Task item: Your task is to show every line in the listing below that includes "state".

Data provided:
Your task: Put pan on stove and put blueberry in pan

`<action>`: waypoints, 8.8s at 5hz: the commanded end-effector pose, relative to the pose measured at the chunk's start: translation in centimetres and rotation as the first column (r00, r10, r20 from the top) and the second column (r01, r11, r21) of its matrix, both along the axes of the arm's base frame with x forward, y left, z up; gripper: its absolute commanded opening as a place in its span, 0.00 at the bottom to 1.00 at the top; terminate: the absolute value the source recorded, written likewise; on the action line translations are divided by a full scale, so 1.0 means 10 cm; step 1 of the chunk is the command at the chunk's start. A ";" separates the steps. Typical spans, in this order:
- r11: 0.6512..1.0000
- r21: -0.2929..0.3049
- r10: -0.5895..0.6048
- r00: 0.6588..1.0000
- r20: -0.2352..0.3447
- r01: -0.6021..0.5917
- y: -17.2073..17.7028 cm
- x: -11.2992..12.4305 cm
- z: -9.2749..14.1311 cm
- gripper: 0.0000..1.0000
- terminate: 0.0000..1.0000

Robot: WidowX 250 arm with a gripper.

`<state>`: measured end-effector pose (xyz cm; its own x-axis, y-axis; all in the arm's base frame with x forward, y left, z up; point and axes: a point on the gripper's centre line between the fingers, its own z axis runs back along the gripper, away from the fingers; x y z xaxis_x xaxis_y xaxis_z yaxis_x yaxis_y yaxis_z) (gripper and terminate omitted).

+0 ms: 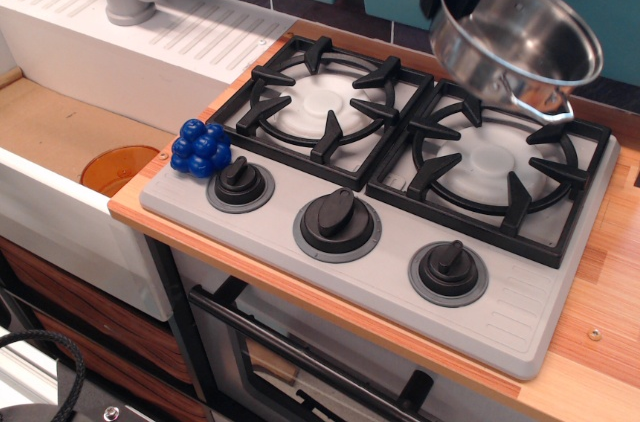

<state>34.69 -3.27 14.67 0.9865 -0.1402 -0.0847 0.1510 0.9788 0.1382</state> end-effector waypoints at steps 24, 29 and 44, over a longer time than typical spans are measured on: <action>0.998 0.009 -0.054 0.927 0.371 0.054 1.35 -0.80 -0.84 1.00 0.00; 0.998 -0.024 -0.044 0.918 0.395 0.059 1.59 -0.68 -1.08 1.00 0.00; 0.998 -0.027 -0.036 0.944 0.327 0.048 0.74 0.04 -0.11 1.00 0.00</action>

Answer for this exercise:
`<state>`: measured end-effector pose (xyz cm; its own x-axis, y-axis; all in the arm's base frame with x forward, y left, z up; point and axes: a point on the gripper's centre line between the fingers, its own z axis runs back along the gripper, away from the fingers; x y z xaxis_x xaxis_y xaxis_z yaxis_x yaxis_y yaxis_z) (gripper and terminate omitted).
<state>34.69 -3.27 14.67 0.9865 -0.1402 -0.0847 0.1510 0.9788 0.1382</state> end-effector waypoints at steps 24, 29 and 44, over a longer time than typical spans are measured on: <action>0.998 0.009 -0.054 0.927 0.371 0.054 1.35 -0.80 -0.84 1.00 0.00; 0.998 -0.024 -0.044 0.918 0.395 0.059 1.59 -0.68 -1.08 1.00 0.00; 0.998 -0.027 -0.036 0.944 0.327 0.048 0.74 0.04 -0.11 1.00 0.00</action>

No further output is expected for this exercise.